For a month now, anonymous investigative journalists @crushingbort and @blippoblappo have been building a devastating case at their site Our Bad Media that CNN and Washington Post star Fareed Zakaria has committed dozens of acts of plagiarism and intellectual dishonesty. But Zakaria has not been hounded out of his job and shamed in the public square, as one would expect. Instead, he continues to go about his business as if nothing happened, revealing a disturbing double standard in the media industry.
The story begins back in 2012, when Zakaria was caught lifting from The New Yorker's Jill Lepore. He fessed up and apologized. His employers at CNN, Time, and The Washington Post all conducted reviews, declared he was otherwise clean, and reinstated him.
But he wasn't clean. Our Bad Media found numerous instances similar to the Lepore flap in articles that Zakaria's employers had supposedly reviewed. Then, when his employers brushed @crushingbort and @blippoblappo off, they found even more examples. Then they investigated his book, and found some more. Then they examined his CNN show, and found 26 more examples, as well as another from the very first article he wrote for The New Republic back in 1987.
This example is perhaps most striking, in which a segment on his CNN show outright repeats passages from an obscure documentary:
Some of the examples Our Bad Media has turned up are blatant instances of verbatim copy pasting. Others rephrase and lift ideas and original research without attribution, which is still plagiarism. Some of these may be accidental, but the weight of the evidence makes a crushing circumstantial case.
This is especially so when you consider several occasions in which he repeated facts that were out of date. During his show on April 29, 2012, he restated several facts about "last year" from this 2011 Economist piece — but didn't update them with current data, making them inaccurate. The idea that all of this is a coincidence simply beggars belief.
Politico's media reporter Dylan Byers took a hard look at the evidence and essentially concluded that Our Bad Media has Zakaria dead to rights. After speaking with some journalism professors over email, he concluded:
For years now, Zakaria has made a habit of borrowing facts, language, and style from other sources without attributing the work to its original authors, and he has presented such material as if it were his own. [Politico]

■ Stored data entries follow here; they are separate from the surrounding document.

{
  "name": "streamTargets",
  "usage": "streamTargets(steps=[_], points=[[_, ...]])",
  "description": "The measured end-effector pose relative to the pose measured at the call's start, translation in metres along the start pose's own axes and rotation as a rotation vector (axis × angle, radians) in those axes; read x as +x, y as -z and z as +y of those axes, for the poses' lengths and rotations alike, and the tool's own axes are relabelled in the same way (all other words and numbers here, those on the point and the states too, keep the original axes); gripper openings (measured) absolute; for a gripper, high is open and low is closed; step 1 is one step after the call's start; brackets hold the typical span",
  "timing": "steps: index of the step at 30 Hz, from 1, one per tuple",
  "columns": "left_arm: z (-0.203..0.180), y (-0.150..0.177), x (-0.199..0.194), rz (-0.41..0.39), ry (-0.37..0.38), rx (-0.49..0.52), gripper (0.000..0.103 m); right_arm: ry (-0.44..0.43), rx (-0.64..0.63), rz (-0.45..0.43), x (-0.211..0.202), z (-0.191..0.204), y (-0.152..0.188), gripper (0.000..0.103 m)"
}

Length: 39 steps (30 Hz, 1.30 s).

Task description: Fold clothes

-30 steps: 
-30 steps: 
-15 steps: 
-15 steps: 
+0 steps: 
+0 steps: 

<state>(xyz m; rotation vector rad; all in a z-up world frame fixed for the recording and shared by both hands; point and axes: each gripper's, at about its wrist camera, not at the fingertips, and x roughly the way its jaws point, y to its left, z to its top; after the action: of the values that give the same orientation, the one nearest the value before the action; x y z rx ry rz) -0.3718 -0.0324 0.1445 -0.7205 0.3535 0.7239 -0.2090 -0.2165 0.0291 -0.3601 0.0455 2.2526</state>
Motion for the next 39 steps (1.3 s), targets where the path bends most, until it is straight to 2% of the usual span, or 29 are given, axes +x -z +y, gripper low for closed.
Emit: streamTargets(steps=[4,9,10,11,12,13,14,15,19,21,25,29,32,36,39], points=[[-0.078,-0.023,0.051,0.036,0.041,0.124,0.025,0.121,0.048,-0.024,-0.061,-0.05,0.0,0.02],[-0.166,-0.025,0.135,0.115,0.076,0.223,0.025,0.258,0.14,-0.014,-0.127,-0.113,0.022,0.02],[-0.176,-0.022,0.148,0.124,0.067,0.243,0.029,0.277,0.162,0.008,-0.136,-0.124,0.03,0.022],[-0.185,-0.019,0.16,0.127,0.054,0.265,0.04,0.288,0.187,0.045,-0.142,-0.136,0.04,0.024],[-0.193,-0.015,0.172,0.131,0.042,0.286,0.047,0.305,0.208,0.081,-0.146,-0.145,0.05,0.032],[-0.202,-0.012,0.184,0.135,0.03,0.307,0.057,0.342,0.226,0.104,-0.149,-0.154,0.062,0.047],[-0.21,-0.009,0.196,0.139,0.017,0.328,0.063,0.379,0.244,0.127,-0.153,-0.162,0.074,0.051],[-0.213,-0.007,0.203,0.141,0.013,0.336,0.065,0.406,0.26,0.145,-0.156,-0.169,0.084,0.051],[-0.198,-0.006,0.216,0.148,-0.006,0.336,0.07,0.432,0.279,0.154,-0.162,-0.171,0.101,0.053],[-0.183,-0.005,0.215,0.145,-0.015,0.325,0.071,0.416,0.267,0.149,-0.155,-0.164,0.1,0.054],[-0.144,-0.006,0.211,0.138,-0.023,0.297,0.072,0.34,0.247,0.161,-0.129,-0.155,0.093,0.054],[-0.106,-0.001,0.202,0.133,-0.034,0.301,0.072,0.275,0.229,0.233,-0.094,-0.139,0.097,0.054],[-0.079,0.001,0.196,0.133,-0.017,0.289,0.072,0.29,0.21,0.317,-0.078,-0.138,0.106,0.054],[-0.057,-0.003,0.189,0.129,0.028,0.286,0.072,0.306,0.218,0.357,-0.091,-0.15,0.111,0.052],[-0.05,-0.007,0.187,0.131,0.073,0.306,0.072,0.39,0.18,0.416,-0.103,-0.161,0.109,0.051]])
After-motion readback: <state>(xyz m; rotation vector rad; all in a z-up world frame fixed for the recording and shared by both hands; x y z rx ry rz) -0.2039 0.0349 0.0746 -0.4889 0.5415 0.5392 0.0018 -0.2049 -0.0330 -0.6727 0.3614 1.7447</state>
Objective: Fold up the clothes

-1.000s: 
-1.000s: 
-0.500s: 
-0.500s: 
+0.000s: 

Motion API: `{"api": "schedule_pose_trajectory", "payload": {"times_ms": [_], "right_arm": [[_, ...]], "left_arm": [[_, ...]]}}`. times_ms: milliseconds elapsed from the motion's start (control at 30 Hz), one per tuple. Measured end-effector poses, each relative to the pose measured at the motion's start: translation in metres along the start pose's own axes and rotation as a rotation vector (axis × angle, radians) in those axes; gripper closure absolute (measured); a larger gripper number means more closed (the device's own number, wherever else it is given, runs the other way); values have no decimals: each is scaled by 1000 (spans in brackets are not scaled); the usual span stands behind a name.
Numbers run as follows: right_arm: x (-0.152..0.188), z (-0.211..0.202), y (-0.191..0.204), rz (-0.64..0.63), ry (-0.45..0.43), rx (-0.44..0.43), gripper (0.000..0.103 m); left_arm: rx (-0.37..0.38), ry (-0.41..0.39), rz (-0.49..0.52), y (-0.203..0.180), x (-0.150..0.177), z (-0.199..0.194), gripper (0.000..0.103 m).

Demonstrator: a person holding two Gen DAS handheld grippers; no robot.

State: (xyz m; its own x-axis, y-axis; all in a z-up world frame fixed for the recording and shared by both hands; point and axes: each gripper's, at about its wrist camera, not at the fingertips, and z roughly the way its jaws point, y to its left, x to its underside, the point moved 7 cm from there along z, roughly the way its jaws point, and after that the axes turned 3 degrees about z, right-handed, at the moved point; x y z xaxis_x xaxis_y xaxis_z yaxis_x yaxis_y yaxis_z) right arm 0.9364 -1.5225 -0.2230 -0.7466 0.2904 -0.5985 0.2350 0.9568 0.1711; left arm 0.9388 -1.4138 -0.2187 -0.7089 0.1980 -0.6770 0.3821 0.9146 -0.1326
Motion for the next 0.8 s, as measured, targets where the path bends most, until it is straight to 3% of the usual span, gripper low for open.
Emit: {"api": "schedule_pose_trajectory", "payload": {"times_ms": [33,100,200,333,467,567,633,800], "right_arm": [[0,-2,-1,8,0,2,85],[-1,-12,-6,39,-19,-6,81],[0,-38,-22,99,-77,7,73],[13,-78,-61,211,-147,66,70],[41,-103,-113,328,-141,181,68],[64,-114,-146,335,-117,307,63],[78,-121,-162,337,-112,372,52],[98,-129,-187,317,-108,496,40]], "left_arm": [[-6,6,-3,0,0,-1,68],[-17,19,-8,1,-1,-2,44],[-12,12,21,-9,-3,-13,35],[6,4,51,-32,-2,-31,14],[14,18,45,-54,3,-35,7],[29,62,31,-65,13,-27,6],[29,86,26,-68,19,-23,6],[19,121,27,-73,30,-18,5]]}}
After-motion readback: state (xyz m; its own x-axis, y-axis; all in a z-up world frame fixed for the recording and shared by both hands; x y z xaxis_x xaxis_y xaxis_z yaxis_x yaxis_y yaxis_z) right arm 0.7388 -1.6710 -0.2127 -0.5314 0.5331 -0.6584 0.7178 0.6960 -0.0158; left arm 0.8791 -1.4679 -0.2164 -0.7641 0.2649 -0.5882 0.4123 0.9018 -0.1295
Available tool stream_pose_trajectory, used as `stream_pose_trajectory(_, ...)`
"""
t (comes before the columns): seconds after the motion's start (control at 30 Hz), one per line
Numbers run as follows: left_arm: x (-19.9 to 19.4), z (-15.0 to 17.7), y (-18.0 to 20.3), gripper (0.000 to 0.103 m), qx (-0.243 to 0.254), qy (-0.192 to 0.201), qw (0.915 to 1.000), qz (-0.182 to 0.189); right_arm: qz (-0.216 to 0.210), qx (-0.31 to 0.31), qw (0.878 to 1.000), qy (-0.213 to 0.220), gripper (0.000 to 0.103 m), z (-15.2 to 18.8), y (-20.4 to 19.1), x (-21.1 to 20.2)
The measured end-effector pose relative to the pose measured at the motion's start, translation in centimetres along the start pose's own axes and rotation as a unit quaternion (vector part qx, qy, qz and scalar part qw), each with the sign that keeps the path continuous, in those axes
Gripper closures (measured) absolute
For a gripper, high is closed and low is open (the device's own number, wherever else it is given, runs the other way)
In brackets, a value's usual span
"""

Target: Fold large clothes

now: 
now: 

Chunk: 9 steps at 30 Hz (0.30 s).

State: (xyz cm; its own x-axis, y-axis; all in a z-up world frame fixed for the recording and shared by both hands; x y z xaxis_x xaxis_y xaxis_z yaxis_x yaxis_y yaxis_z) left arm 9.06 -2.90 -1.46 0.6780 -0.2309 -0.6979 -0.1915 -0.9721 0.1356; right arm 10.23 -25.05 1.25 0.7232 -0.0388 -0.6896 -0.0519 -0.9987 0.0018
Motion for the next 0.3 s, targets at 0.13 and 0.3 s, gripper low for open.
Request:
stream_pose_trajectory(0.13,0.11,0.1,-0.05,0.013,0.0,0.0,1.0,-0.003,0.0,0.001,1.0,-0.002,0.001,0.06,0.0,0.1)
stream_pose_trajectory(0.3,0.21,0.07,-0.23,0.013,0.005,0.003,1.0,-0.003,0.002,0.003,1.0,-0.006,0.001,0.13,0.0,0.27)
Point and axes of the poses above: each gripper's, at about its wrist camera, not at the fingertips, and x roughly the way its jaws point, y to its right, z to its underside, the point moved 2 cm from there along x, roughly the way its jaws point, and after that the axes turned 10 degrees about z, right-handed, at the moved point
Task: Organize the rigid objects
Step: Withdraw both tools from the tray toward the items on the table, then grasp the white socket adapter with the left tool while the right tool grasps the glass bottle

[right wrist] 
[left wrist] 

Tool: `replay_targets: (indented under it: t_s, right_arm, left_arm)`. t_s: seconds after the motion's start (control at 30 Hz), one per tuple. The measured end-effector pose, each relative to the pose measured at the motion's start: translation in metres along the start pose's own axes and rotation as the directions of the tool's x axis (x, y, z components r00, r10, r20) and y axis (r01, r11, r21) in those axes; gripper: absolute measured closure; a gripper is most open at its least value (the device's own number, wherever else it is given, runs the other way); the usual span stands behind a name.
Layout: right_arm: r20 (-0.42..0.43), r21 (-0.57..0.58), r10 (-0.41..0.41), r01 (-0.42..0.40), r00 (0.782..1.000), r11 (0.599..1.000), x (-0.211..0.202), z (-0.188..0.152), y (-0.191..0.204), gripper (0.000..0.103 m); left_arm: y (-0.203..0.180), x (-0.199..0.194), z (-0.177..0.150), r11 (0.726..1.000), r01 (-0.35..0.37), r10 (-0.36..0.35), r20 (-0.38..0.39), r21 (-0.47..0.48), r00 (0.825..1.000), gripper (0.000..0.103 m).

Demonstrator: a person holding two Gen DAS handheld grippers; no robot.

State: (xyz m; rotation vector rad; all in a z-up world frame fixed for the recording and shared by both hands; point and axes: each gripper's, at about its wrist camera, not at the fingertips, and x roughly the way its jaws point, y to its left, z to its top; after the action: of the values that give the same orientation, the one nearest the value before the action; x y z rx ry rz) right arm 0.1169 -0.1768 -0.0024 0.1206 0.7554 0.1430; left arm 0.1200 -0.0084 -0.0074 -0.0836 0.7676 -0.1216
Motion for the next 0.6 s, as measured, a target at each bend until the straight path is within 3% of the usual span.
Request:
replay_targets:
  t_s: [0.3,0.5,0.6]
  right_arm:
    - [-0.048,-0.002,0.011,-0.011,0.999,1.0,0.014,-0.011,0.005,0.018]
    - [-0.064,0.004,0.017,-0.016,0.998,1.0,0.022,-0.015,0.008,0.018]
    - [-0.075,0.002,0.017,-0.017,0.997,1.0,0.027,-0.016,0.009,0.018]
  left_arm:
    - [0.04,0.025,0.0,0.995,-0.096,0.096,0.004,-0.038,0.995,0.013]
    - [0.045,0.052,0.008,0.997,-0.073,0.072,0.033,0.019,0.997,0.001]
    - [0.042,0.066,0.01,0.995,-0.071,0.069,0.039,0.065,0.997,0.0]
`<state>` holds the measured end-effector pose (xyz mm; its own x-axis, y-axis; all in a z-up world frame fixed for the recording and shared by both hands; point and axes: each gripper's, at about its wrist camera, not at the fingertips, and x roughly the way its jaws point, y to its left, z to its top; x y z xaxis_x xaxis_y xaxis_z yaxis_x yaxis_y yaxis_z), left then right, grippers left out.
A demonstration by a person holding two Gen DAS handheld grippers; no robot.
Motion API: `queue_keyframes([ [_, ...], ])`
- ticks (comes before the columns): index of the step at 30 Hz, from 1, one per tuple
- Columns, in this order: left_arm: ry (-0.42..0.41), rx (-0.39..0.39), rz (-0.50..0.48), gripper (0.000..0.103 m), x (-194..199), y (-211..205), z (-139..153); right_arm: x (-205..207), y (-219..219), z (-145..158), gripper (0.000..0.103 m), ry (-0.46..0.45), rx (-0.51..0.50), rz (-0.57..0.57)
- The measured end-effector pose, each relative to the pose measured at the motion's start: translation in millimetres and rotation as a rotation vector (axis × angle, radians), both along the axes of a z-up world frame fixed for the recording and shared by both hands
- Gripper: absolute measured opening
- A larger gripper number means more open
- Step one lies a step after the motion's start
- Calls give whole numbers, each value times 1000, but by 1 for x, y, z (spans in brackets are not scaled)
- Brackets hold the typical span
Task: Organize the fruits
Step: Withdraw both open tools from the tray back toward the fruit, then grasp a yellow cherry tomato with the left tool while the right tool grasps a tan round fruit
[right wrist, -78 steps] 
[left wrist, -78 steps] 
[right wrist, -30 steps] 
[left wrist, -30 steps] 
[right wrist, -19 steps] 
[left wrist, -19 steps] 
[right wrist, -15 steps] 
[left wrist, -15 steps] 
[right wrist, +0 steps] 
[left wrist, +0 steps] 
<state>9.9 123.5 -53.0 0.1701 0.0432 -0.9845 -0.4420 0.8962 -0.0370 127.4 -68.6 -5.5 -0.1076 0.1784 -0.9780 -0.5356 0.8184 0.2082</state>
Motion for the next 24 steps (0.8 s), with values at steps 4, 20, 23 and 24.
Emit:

Nevertheless, elite institutions appear to be circling the wagons. "I thought it was so far from a case of plagiarism that it made me question the entire enterprise," Post editorial page editor Fred Hiatt scoffed to Byers. CNN emailed him a statement saying it has the "highest confidence in the excellence and integrity" of Zakaria's work. Only Time is conducting a review, though Zakaria doesn't work there anymore.
The comparison with Benny Johnson, who was fired by BuzzFeed after Our Bad Media similarly nailed him on plagiarism, is highly illustrative. Johnson also lifted research and language, and did some "patch writing" to cover his tracks. But if anything, Zakaria's sins were worse. Johnson plagiarized to create worthless and offensive listicles about obvious, widely known stories. It was highly unethical, but not particularly harmful.
Zakaria, by contrast, swiped painstaking research about obscure subjects, such as when he bogarted exact language from The New York Times (see here and here) describing an analysis the paper had personally commissioned.
Benny Johnson is a right-wing clown. Fareed Zakaria, on the other hand, is a made man, one of the most famous and widely respected journalists in America. Accordingly, Our Bad Media's findings impugn not just him, but half the journalistic establishment. It's fairly obvious at this point that whatever the Post and CNN did to "review" his work back in 2012 was laughably inadequate. To sack him now would be to admit serious fault.
As Byers put it in a previous post, "The media is reluctant to even question the integrity of its elder statesmen." So far there is no word from CNN or the Post as to whether they will keep Zakaria on. But even if he is eventually fired, the sheer fact that it took this much time and evidence to do it says nothing good about the integrity of our elite media institutions.